> **EXERCISE OBJECTIVE**
The entries below are to be retyped exactly. Preserve every word.

Recorded data
>>>>>

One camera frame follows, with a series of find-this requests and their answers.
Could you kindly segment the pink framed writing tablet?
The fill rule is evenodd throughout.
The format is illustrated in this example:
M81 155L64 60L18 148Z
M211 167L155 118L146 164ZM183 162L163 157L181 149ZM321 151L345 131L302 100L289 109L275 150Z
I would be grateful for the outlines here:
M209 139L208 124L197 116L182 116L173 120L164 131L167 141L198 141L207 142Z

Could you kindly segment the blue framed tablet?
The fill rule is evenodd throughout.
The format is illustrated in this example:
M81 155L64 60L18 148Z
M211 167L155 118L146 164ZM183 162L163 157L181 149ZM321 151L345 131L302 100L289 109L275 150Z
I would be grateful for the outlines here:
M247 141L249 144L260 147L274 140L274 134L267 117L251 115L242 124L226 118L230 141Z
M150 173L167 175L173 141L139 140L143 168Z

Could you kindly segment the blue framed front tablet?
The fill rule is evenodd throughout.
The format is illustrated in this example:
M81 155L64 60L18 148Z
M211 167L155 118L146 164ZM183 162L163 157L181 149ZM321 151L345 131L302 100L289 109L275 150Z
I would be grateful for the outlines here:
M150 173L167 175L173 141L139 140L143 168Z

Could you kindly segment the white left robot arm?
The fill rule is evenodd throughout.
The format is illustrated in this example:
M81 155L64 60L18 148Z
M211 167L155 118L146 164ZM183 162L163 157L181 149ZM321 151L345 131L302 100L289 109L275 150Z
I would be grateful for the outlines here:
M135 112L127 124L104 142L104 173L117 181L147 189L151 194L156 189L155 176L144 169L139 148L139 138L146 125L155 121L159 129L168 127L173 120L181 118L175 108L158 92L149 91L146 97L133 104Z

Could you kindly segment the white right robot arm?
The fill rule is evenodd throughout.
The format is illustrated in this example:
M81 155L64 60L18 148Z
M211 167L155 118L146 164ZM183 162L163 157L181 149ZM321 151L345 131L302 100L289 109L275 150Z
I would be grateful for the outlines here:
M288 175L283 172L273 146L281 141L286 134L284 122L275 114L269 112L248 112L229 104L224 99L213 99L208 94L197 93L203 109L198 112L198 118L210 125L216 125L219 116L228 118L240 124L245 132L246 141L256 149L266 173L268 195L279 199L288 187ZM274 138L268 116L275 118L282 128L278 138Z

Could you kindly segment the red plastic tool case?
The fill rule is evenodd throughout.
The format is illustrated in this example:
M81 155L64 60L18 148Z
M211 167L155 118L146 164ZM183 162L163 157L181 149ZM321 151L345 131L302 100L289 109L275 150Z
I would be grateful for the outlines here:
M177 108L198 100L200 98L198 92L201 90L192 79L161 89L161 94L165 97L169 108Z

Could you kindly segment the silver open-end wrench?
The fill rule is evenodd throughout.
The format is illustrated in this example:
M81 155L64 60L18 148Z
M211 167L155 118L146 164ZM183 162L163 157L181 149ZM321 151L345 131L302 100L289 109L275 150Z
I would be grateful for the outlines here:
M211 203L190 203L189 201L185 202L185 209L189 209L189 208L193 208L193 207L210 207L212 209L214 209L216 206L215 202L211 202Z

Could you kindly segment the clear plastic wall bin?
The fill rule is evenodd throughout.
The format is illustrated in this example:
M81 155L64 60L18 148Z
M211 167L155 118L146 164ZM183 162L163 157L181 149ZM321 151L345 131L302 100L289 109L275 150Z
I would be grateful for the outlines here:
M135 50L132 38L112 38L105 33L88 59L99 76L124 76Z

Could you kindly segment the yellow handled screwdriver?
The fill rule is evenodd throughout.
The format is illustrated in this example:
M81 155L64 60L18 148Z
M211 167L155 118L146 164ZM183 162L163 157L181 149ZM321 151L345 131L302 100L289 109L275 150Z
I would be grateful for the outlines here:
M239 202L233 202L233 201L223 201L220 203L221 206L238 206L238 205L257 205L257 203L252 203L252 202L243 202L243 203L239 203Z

<<<<<

> **EXPECTED ANSWER**
One camera frame follows, with a series of find-this requests and their answers.
Could you kindly segment the pink framed writing tablet?
The fill rule is evenodd throughout.
The format is illustrated in this example:
M81 155L64 60L18 148Z
M211 167L155 118L146 164ZM183 162L163 157L181 149ZM321 151L345 131L302 100L289 109L275 150Z
I would be grateful for the outlines here:
M209 139L208 124L197 116L182 116L173 120L164 131L167 141L198 141L207 142Z

Could you kindly segment the blue framed tablet?
The fill rule is evenodd throughout.
The format is illustrated in this example:
M81 155L64 60L18 148Z
M211 167L155 118L146 164ZM183 162L163 157L181 149ZM321 151L345 131L302 100L289 109L275 150Z
I would be grateful for the outlines here:
M247 141L249 144L260 147L274 140L274 134L267 117L251 115L242 124L226 118L230 141Z
M150 173L167 175L173 141L139 140L143 168Z

Could you kindly segment the blue framed front tablet?
The fill rule is evenodd throughout.
The format is illustrated in this example:
M81 155L64 60L18 148Z
M211 167L155 118L146 164ZM183 162L163 157L181 149ZM321 151L345 131L302 100L289 109L275 150Z
I would be grateful for the outlines here:
M150 173L167 175L173 141L139 140L143 168Z

Could you kindly segment the white left robot arm?
The fill rule is evenodd throughout.
The format is illustrated in this example:
M81 155L64 60L18 148Z
M211 167L155 118L146 164ZM183 162L163 157L181 149ZM321 151L345 131L302 100L289 109L275 150Z
I would be grateful for the outlines here:
M135 112L127 124L104 142L104 173L117 181L147 189L151 194L156 189L155 176L144 169L139 148L139 138L146 125L155 121L159 129L168 127L173 120L181 118L175 108L158 92L149 91L146 97L133 104Z

Could you kindly segment the white right robot arm?
The fill rule is evenodd throughout.
The format is illustrated in this example:
M81 155L64 60L18 148Z
M211 167L155 118L146 164ZM183 162L163 157L181 149ZM321 151L345 131L302 100L289 109L275 150Z
I would be grateful for the outlines here:
M288 175L283 172L273 146L281 141L286 134L284 122L275 114L269 112L248 112L229 104L224 99L213 99L208 94L197 93L203 109L198 112L198 118L210 125L216 125L219 116L228 118L240 124L245 132L246 141L256 149L266 173L268 195L279 199L288 187ZM274 138L268 116L275 118L282 128L278 138Z

Could you kindly segment the red plastic tool case?
The fill rule is evenodd throughout.
The format is illustrated in this example:
M81 155L64 60L18 148Z
M211 167L155 118L146 164ZM183 162L163 157L181 149ZM321 151L345 131L302 100L289 109L275 150Z
I would be grateful for the outlines here:
M177 108L198 100L200 98L198 92L201 90L192 79L161 89L161 94L165 97L169 108Z

Could you kindly segment the silver open-end wrench?
The fill rule is evenodd throughout.
The format is illustrated in this example:
M81 155L64 60L18 148Z
M211 167L155 118L146 164ZM183 162L163 157L181 149ZM321 151L345 131L302 100L289 109L275 150Z
I would be grateful for the outlines here:
M211 203L190 203L189 201L185 202L185 209L189 209L189 208L193 208L193 207L210 207L212 209L214 209L216 206L215 202L211 202Z

Could you kindly segment the clear plastic wall bin?
The fill rule is evenodd throughout.
The format is illustrated in this example:
M81 155L64 60L18 148Z
M211 167L155 118L146 164ZM183 162L163 157L181 149ZM321 151L345 131L302 100L289 109L275 150Z
I would be grateful for the outlines here:
M135 50L132 38L112 38L105 33L88 59L99 76L124 76Z

Could you kindly segment the yellow handled screwdriver?
The fill rule is evenodd throughout.
The format is illustrated in this example:
M81 155L64 60L18 148Z
M211 167L155 118L146 164ZM183 162L163 157L181 149ZM321 151L345 131L302 100L289 109L275 150Z
I would be grateful for the outlines here:
M239 202L233 202L233 201L223 201L220 203L221 206L238 206L238 205L257 205L257 203L252 203L252 202L243 202L243 203L239 203Z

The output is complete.